05/21/2020 - 19:25
- Clarín.com
- Society
This Thursday, the Ministry of Health reported another 13 deaths and 648 infections of coronavirus, in the last 24 hours.
In the daily report that is released in the morning, the portfolio reported the death of a 73-year-old man who lived in the province of Buenos Aires. The main affected age groups of the registered cases correspond to people between 20 and 59 years old, with the average age being 39 years.
While eagerly awaiting the decision of President Alberto Fernández on how social, preventive and compulsory isolation will continue after May 24, the residents of Buenos Aires insist that the City must back down with the opening of non-essential stores .
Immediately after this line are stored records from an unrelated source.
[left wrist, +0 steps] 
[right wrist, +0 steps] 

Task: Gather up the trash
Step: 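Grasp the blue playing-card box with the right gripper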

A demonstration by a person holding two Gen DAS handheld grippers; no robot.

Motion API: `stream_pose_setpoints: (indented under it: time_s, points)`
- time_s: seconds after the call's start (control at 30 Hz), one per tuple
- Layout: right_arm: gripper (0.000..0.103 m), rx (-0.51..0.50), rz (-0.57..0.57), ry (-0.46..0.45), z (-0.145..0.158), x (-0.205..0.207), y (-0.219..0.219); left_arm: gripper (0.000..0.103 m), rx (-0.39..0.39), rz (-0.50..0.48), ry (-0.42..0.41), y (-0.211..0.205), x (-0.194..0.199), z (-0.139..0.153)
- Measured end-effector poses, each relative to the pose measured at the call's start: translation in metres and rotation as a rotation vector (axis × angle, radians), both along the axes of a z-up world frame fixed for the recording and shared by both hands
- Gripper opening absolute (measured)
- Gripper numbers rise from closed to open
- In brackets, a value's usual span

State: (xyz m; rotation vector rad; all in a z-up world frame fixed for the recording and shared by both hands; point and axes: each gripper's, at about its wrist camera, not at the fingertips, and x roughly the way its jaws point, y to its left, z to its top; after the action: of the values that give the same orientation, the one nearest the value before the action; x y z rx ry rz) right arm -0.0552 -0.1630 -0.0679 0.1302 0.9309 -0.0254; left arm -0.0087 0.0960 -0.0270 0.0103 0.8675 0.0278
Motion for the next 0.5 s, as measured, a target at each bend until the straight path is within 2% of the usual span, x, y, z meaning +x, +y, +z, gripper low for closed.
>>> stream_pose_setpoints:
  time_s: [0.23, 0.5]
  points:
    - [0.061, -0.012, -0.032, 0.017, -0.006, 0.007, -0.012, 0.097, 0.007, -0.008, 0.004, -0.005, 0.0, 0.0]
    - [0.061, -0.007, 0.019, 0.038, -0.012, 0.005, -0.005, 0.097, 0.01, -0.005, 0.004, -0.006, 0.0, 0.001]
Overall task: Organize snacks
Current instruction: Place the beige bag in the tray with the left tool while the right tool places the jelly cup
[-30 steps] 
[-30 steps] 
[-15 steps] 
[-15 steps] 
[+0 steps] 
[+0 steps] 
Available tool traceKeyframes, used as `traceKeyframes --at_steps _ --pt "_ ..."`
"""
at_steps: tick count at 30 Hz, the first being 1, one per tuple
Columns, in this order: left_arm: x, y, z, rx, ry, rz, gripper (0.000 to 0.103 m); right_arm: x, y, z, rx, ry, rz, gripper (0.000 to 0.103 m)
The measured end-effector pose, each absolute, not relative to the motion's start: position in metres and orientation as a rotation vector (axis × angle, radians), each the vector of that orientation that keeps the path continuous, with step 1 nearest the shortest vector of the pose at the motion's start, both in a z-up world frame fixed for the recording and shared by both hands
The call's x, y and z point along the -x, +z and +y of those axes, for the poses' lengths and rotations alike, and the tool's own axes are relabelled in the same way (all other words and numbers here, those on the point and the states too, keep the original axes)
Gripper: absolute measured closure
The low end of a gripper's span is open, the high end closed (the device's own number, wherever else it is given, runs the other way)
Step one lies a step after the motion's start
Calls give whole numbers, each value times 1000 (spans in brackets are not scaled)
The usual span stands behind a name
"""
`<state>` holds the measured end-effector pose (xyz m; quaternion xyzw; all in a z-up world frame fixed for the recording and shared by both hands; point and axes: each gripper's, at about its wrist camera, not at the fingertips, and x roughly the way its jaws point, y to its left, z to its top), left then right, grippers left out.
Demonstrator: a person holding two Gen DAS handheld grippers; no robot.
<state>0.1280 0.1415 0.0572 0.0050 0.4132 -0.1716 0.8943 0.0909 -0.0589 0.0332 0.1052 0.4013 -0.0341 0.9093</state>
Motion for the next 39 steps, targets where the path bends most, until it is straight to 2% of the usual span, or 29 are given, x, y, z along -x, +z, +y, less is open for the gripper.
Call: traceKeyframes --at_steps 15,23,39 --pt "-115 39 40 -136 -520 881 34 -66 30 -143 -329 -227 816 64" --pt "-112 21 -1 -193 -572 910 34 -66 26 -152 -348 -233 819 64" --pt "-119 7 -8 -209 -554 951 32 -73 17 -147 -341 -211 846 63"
The Buenosairean vice minister of Health, Nicolás Kreplak , assured this Thursday that it is necessary "to restrict the use of public transport to avoid community transmission" of the coronavirus and considered that "from the health point of view" it is necessary "to go back with respect to the authorization of the non-essential trade "to avoid infection.
After weeks of claims, some non-essential items returned to operation during the quarantine in the City. This is the case of bookstores, flower shops, toy stores, bicycle shops, furniture stores and a long etcetera. Other sectors, on the other hand, look at it from the outside: they are the clothing stores, the shoe stores, the hairdressers and the car washes, which should remain closed but, in some cases, they secretly reopen, out of desperation to see how savings vanish and debt grows .
The Government Control Agency (AGC) has already closed 39 non-excepted Buenos Aires stores , including 15 clothing and footwear stores, 12 car washes and five hairdressers, but it is estimated that more are in operation.
April was the first month that felt the full impact of the coronavirus quarantine on wholesale prices (IPIM), which decreased 1.3% compared to March, reported the National Institute of Statistics and Censuses (Indec).
Coronavirus through, in March the industrial activity registered a fall of 13.9% year-on-year and -16.8% in the measurement against February. The survey by the Argentine Industrial Union (UIA) shows that this is the largest monthly retraction in the series (which started in 1995), which takes production to its lowest level since December 2004 . Thus, in the first quarter of the year a decrease of 4.9% was accumulated compared to the same period of 2019.